Copy all lines holding the word "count" from the entries.
Excerpted records Block Start
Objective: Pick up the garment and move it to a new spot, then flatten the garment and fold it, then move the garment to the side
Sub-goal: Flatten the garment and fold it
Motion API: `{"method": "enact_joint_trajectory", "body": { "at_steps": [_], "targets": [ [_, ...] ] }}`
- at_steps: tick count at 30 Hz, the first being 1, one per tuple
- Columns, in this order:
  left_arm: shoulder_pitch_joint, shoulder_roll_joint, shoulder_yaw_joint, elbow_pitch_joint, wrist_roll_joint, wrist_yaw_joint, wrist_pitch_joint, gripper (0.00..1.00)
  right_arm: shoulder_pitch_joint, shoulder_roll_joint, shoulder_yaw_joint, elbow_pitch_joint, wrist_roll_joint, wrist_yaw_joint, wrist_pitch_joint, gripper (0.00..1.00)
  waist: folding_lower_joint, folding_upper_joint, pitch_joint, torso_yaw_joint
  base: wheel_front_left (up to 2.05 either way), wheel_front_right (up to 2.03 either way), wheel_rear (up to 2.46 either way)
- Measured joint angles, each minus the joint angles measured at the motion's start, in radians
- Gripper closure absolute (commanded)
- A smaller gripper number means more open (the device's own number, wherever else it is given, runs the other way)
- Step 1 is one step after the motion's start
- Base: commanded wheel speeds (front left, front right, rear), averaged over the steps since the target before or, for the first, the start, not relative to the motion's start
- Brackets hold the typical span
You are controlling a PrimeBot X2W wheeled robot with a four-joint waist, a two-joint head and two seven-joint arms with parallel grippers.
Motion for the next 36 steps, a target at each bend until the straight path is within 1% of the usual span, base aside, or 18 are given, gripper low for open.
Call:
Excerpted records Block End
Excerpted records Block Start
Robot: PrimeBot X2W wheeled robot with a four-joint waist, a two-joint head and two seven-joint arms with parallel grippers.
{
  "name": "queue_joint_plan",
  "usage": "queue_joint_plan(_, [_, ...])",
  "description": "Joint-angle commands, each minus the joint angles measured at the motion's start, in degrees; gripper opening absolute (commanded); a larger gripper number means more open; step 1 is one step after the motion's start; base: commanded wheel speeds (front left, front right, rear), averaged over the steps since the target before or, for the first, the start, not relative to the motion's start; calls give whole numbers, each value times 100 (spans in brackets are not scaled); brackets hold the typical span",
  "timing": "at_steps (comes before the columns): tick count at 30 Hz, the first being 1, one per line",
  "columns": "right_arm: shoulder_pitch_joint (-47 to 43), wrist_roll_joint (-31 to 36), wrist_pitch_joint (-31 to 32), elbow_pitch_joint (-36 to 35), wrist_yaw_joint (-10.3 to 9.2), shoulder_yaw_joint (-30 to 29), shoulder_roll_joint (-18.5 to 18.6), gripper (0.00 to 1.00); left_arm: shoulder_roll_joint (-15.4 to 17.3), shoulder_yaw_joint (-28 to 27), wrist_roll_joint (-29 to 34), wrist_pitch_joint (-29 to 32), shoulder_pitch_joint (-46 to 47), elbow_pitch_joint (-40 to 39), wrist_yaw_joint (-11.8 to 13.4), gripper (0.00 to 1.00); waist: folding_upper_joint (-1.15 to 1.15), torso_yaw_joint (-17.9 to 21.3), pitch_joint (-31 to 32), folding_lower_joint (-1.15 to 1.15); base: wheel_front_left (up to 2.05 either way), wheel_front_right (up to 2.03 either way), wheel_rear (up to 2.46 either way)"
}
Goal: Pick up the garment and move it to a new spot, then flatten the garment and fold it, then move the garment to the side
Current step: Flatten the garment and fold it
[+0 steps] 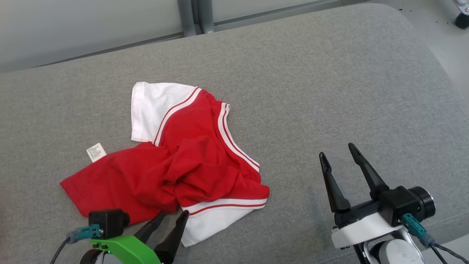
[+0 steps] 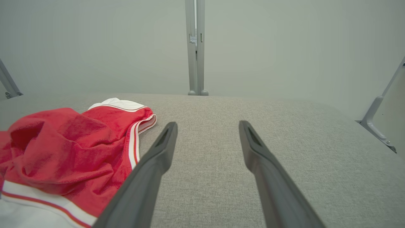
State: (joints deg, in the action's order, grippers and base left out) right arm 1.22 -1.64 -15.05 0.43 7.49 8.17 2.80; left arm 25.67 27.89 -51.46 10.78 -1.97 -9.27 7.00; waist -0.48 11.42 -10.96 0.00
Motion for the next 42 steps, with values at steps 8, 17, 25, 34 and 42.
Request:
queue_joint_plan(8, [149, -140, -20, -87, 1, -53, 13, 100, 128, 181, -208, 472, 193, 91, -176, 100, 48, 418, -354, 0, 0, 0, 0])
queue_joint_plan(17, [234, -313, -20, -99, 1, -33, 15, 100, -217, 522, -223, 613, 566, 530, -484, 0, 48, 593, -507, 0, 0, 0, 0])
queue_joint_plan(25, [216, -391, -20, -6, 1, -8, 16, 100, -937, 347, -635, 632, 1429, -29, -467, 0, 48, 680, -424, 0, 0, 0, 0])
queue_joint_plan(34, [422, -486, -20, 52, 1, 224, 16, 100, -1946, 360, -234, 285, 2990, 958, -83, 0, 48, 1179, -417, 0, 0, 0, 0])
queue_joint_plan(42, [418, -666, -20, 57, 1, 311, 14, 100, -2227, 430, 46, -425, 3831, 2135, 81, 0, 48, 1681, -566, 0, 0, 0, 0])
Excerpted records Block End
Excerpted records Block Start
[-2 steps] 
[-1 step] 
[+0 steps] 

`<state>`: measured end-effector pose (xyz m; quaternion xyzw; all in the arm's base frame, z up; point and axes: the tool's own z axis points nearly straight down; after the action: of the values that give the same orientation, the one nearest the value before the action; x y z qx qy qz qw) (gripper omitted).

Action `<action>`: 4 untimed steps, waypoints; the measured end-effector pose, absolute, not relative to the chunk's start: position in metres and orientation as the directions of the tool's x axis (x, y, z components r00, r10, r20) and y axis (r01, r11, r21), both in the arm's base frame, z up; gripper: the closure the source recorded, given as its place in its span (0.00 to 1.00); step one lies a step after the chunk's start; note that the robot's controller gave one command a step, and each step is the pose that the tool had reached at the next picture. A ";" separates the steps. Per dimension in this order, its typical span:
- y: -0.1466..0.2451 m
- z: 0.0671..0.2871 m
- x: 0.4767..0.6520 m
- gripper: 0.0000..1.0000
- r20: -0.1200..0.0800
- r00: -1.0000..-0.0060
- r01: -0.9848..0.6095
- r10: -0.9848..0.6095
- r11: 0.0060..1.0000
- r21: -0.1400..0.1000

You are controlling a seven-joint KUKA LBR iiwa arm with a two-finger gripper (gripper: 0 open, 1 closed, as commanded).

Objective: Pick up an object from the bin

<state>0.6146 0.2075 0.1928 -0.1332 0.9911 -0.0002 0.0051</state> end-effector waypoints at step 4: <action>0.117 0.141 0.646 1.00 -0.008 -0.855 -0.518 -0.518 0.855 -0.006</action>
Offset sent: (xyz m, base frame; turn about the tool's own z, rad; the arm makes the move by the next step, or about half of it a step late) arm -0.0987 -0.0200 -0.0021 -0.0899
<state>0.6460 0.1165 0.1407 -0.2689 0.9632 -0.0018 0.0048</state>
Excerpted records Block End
[Task response]
- at_steps: tick count at 30 Hz, the first being 1, one per tuple
  "timing": "at_steps (comes before the columns): tick count at 30 Hz, the first being 1, one per line",

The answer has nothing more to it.